Jean-Michel Basquiat Photograph by Nick Taylor of Gray:
This rare Basquiat photograph was taken from Nicholas Taylor’s well-documented portfolio exploring his friendship with Jean-Michel Basquiat - a friendship which began when both collaborated on the historic New York No Wave band, “GRAY” in the late 1970s; before the two briefly lived together in the East Village. Selections from Taylor's portfolio were most notably exhibited as part of the Basquiat retrospective at London's Barbican in 2017 and have been featured in numerous noteworthy publications on Basquiat.
"Basquiat knew funk, jazz and what was up. How many people were equally versed in Miles Davis and Funkadelic, Charlie Parker and Bootsy Collins, Thelonious Monk and the JBs?" (Glenn O'Brien, 'Gray Matters,' GQ, 2011)
Archival Inkjet Print.
11 x 14 inches (including borders).
Hand signed by Taylor on the reverse from a limited edition of 50.
Excellent overall condition.
Provided directly by artist. Listing dealer is a primary representative of Nicholas Taylor.
Related exhibitions featuring this work:
Basquiat: Boom for Real; Barbican London; September 2017-January 2018.
Museum of the City of New York (NY, New Music: 1980-1986): 2021.
Montreal Museum of Fine Arts (Seeing Loud: Basquiat and Music): 2022.
Nicholas Taylor (American, b. 1953) is a renowned photographer and musician. Taylor moved to New York in 1977 to pursue a career as a photographer and it was through the vibrant New York art scene that he came to know the young artist, Jean-Michel Basquiat. It was, in fact, his intimate portfolio of photographs documenting his friendship with Basquiat that rocketed Taylor to fame. The two would collaborate in the No Wave band “Gray” before Taylor launched a successful career as a DJ famous for track-looping (named "DJ High Priest" by Basquiat). His track “Suicide Mode” would later be used in the soundtrack for Julian Schnabel’s 1996 film “Basquiat."
Exhibitions:
Basquiat: Boom For Real at the Barbican Centre, London (9/21/17- Present)
Literature/Catalog Raisonne:
Basquiat: Boom For Real (Eleanor Nairne/Dieter Buchart)
Jean-Michel Basquiat: King For A Decade (Taka Kawachi)
Jean-Michel Basquiat: 1981, Studio of The Street (Diego Cortez)
For further history on Basquiat & his group Gray, please see:
"Gray Matters," by Glenn O'Brien (GQ magazine, 4/21/11)
"We formed a band: Jean-Michel Basquiat and the New York noise underground," The New Statesman, 9/29/17
"Bowie, Bach and Bebop: How Music Powered Basquiat" (New York Times 9/22/17)

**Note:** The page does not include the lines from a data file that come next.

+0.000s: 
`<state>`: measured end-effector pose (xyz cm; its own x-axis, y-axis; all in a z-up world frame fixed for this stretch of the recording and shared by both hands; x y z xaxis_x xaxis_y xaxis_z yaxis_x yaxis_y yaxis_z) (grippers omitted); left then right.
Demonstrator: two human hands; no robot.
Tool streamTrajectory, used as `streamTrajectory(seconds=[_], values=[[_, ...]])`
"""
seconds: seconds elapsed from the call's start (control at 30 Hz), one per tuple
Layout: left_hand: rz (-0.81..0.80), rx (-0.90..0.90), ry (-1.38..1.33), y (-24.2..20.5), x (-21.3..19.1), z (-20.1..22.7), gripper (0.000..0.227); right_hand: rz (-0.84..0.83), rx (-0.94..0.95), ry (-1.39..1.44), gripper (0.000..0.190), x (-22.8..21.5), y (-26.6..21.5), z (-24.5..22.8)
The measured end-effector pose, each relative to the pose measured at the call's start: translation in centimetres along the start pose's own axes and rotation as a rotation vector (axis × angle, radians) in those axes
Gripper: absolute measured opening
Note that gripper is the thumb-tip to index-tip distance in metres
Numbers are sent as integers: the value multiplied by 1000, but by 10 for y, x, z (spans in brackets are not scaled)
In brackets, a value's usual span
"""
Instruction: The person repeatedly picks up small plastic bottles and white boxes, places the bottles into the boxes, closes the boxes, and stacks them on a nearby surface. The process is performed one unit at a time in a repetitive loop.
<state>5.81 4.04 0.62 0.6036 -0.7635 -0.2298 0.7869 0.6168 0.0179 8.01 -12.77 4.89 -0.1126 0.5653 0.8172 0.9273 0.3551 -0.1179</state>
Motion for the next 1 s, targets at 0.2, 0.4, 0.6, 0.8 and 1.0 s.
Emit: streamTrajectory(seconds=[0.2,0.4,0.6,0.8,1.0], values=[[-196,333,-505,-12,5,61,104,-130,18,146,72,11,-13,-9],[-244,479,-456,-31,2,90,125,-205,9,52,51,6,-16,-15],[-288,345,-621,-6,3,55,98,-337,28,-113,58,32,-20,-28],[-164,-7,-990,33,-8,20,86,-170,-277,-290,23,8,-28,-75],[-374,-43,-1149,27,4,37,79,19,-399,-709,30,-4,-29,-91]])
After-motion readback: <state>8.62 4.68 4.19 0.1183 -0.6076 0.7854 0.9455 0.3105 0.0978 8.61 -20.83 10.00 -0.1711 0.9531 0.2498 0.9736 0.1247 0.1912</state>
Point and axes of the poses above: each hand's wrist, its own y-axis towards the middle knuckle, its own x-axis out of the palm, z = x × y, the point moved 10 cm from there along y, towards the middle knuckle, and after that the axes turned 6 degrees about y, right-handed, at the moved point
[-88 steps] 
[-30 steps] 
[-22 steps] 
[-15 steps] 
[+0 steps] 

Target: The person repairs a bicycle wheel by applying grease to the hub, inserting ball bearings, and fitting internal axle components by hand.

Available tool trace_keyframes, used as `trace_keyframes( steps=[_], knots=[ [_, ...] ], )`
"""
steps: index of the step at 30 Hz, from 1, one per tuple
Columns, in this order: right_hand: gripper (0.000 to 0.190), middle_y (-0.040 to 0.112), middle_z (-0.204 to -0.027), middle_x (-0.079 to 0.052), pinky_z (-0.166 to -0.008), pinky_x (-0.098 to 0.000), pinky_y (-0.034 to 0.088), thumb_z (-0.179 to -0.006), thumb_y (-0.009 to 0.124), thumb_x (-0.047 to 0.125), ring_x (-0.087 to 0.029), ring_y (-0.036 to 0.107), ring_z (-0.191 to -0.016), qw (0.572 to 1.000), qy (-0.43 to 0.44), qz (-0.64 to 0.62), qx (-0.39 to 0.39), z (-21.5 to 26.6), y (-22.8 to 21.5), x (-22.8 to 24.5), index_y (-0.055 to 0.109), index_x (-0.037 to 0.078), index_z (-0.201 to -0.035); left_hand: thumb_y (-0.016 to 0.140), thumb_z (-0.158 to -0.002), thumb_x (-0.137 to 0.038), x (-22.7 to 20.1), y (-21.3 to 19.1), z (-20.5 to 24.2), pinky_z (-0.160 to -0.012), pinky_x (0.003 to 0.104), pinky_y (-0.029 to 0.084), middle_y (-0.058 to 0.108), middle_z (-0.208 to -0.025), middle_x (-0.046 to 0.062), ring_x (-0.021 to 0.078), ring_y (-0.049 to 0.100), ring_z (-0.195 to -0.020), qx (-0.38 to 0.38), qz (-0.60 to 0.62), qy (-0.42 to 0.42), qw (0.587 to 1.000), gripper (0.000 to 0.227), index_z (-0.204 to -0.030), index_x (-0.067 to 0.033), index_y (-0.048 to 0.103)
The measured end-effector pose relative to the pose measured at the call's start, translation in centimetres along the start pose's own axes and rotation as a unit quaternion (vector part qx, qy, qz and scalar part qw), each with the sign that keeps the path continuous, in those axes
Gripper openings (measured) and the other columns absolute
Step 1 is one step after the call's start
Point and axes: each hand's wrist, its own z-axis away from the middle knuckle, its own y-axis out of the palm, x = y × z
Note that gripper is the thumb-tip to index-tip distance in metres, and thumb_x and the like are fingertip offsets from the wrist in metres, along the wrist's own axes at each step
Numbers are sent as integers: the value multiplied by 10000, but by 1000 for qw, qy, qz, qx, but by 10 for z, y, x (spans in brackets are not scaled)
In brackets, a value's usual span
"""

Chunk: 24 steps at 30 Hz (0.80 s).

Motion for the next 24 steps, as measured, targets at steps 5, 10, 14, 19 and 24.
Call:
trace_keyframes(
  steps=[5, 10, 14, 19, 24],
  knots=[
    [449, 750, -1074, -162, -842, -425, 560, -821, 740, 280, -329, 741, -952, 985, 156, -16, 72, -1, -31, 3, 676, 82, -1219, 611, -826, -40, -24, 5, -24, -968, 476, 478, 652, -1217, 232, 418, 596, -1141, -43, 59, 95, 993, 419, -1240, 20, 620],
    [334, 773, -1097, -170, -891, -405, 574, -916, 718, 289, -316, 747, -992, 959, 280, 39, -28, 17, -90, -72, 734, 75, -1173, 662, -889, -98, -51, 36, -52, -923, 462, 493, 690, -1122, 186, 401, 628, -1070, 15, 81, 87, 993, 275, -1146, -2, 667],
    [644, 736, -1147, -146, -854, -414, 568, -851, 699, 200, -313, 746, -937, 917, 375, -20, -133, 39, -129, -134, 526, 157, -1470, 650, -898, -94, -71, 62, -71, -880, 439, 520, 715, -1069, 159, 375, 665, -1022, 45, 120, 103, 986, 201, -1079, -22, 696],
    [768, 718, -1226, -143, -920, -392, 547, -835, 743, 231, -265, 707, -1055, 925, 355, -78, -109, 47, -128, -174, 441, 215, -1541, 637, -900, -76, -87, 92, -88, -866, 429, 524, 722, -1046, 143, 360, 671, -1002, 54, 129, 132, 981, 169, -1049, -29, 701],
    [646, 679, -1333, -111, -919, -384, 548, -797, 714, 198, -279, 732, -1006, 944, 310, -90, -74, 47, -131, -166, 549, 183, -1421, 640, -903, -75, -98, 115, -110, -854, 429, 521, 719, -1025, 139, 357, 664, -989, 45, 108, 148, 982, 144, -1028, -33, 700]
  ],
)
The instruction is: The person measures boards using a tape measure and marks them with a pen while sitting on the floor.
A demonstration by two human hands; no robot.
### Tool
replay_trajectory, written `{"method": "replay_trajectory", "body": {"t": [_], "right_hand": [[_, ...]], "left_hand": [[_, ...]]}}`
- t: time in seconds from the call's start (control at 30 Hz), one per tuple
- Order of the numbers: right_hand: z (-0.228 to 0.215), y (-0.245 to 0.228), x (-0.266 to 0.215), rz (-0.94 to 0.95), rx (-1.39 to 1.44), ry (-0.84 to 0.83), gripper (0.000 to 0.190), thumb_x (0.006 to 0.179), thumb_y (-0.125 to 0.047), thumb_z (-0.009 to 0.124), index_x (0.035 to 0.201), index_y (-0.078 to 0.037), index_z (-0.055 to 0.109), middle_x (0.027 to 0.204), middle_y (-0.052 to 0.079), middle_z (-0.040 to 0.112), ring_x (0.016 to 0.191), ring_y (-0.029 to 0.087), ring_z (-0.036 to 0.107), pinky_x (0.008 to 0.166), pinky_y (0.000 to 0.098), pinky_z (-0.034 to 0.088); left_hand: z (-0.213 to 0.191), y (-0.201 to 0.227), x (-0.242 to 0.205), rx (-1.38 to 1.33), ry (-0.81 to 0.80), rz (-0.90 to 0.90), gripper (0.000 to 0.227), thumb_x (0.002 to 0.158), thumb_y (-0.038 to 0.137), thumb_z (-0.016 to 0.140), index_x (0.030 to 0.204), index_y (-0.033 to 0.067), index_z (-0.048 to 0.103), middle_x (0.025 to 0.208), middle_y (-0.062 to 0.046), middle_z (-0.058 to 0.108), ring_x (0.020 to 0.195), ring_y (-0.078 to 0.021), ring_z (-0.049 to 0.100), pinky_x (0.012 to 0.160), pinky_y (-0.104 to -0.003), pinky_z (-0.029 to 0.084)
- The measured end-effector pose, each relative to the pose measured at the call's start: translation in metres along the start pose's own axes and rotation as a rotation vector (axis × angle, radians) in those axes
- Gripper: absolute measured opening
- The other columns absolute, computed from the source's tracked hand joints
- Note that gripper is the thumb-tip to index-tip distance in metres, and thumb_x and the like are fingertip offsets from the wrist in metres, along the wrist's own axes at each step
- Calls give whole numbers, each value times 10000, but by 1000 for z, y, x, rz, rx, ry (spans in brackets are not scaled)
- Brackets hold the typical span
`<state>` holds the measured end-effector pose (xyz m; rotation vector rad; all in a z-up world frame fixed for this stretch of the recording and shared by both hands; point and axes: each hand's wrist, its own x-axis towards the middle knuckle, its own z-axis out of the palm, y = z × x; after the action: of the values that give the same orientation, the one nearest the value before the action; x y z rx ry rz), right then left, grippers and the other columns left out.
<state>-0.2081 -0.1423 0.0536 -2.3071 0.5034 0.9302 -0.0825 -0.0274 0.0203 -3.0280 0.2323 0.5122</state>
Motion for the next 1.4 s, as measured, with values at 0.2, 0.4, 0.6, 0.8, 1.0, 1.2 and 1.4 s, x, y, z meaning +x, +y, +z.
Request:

Glenn O'Brien, "Gray Matters," GQ Magazine April, 2011:
"Gray’s approach to music was having heard music, to approach instruments and sound systems the way one would pick up a strange machine and try to intuit its operation and function. Since Basquiat didn’t know guitar technique, it seemed like a good idea to play one with a steel file. Michael Holman discovered that you could achieve a very nice effect by pulling masking tape off the skin of a snare drum... And then there was the clarinet that Basquiat liked to walk around with, that was as much a scepter and wand as wind instrument.
This utterly charming 27-track album is chock full of the road not taken, which sounds so right just now. It is refreshingly stripped of flagrant virtuosity but it is conceived brilliantly, played perfectly, and arranged impeccably... If a wine can have notes of chocolate, leather, licorice, and tobacco, then this record can have notes of William DeVaughn, Willie Hutch, Marcel Duchamp, Larry Coryell, the Modernaires, Sergio Mendez, the Tube Bar Tape, Chet Baker, Melvin Van Peebles, Gilberto/Jobim, and Dragnet."